It has frequently been observed that neurons, but not fibroblasts, from patients with CMT2A and other neurodegenerative diseases exhibit mitochondrial fragmentation, leading to the hypothesis that fibroblasts are resistant, and neurons especially sensitive, to mitochondrial dysdynamism [12,13,14]. Here, we examined the counterhypothesis that patient fibroblasts do not exhibit disease-related mitochondrial phenotypes because they are metabolically quiescent under typical culture conditions. After inducing mitochondrial-dependent respiration through substrate switching, mitochondrial fragmentation or depolarization was observed in some, but not all, of several representative genetic and etiologically diverse neurodegenerative diseases. These results suggest an individualized approach to the evaluation of mitochondrial pathology and responsiveness in preclinical experimental systems.

2. Materials and Methods

Primary human fibroblasts from CMT2A patients (MFN2 Thr105Met and MFN2 His361Tyr) were obtained from Dr. Robert Baloh (Department of Neurology, Cedars-Sinai Medical Center, Los Angeles, CA USA), MFN2 Arg364Trp were from Dr. Michael Shy (Department of Neurology, University of Iowa), and MFN2 Arg274Trp were from Dr. Barbara Zablocka (Mossakowski Medical Research Institute, Polish Academy of Sciences, Warsaw, Poland). Primary human fibroblasts from Parkinson disease (PARK2 Arg275Trp: ND29969, PINK1 Ile368Asn: ND40066, LRRK2 Gly2019Ser: ND33879), Alzheimer’s disease (PSEN1 Met146Ile: ND34732, Glu184Asp: ND34730, Pro264Leu: ND34733), and normal individuals (Normal 1: ND34769, Normal 2: ND36320, Normal 3: ND29510) were purchased from the NINDS Human Cell and Data Repository. CMT1A PMP22 DUP patient fibroblasts (ID: GM05167) were purchased from the Coriell Institute, USA. Human fibroblasts were maintained in DMEM supplemented with 15% (v/v) FBS (Gibco, Cat#: A4766801) and 1% (v/v) penicillin/streptomycin (Gibco, Cat#: 15140122) at 37 °C in 5% CO2–95% air. Prior to live-cell studies, fibroblasts were plated on glass coverslips and transitioned to no-glucose DMEM from Thermo Fisher Scientific (Waltham, Cat#: A1443001) with 4.5 g/L galactose (Sigma, Cat#: SLBP0699V), 1% FBS, 5 mM sodium pyruvate from Thermo Fisher Scientific (Waltham, Cat#: 11360-070) and 2 mM L-glutamine from Corning (Corning, Cat#: 34717007) and treated with Chimera (100 nM/24 h) or DMSO for 48 h [15].

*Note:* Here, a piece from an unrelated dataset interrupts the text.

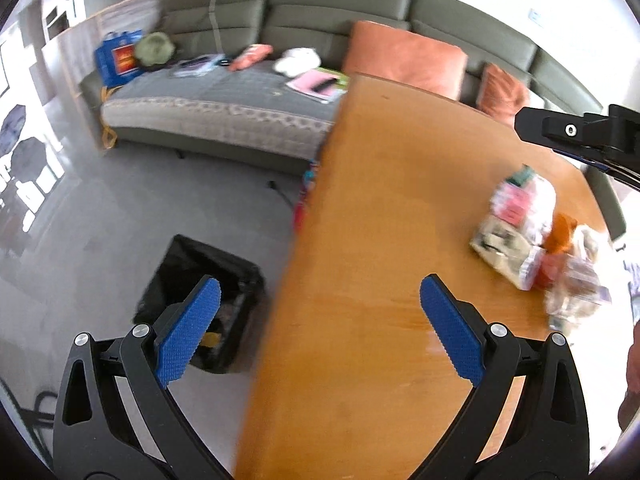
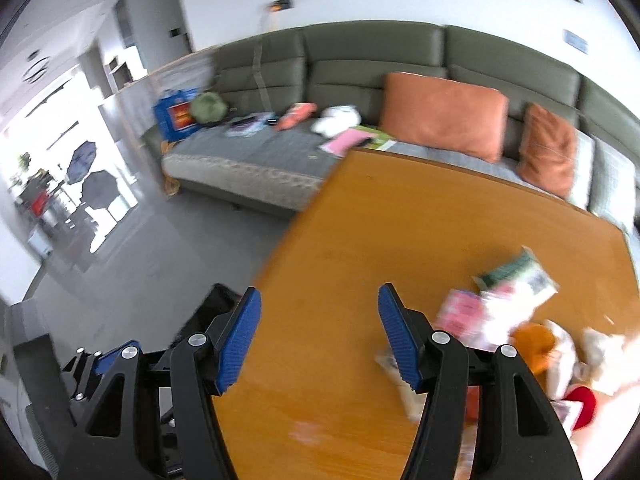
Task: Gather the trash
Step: 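Grasp the white snack packet with the left tool while the right tool grasps a clear plastic bag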
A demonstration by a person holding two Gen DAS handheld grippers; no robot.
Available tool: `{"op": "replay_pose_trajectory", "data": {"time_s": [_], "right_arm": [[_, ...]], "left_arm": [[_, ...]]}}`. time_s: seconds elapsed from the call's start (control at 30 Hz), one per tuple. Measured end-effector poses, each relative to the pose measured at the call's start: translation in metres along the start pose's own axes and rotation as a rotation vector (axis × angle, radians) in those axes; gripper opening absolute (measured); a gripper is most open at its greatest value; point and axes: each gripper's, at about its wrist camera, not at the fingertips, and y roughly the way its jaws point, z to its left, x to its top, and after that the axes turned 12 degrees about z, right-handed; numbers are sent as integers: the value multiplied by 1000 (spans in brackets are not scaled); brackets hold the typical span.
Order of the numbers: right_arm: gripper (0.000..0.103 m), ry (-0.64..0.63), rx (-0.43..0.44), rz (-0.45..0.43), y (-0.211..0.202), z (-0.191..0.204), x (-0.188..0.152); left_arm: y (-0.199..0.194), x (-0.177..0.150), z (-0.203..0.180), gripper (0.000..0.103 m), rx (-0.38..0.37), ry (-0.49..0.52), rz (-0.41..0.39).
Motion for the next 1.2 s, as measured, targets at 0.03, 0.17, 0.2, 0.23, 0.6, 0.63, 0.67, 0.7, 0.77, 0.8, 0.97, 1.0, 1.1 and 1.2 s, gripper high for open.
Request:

Live-cell studies assessing mitochondrial morphology and polarization status were performed essentially as described [14]. Human fibroblasts were triple-stained with MitoTracker Green (200 nM, Invitrogen, Thermo Fisher Scientific, Cat#: M7514) to visualize mitochondria, tetramethyl rhodamine ethyl ester (TMRE, 200 nM, Invitrogen, Thermo Fisher Scientific Cat#: T-669) that labels mitochondria with intact polarization of the mitochondrial inner membrane), and Hoechst (10 ug/mL, Invitrogen, Thermo Fisher Scientific, Cat#: H3570) that stains nuclei in blue. Images were acquired at room temperature on a Nikon Ti Confocal microscope using a 60 × 1.3 NA oil-immersion objective, in HEPES-buffered Krebs–Henseleit solution (138 mM NaCl, 3.7 mM KCl, 1.2 mM KH2PO4, 1 mM CaCl2, 15 mM glucose, 20 mM HEPES, pH: 7.4). Laser excitation was at 488 nm with emission at 510 nm for MitoTracker Green, 549 nm with emission at 590 nm for TMRE, and 306 nm with emission 405 nm for Hoechst. Images were analyzed using Image J.

Fusogenicity was quantified as an increase in mitochondrial aspect ratio (length/width). Mitochondrial dimensions from MitoTracker Green-stained confocal micrographs were measured using the Image J freehand line measurement tool [14]. Approximately 30 mitochondria per cell were measured in 12–15 cells in each independent experiment.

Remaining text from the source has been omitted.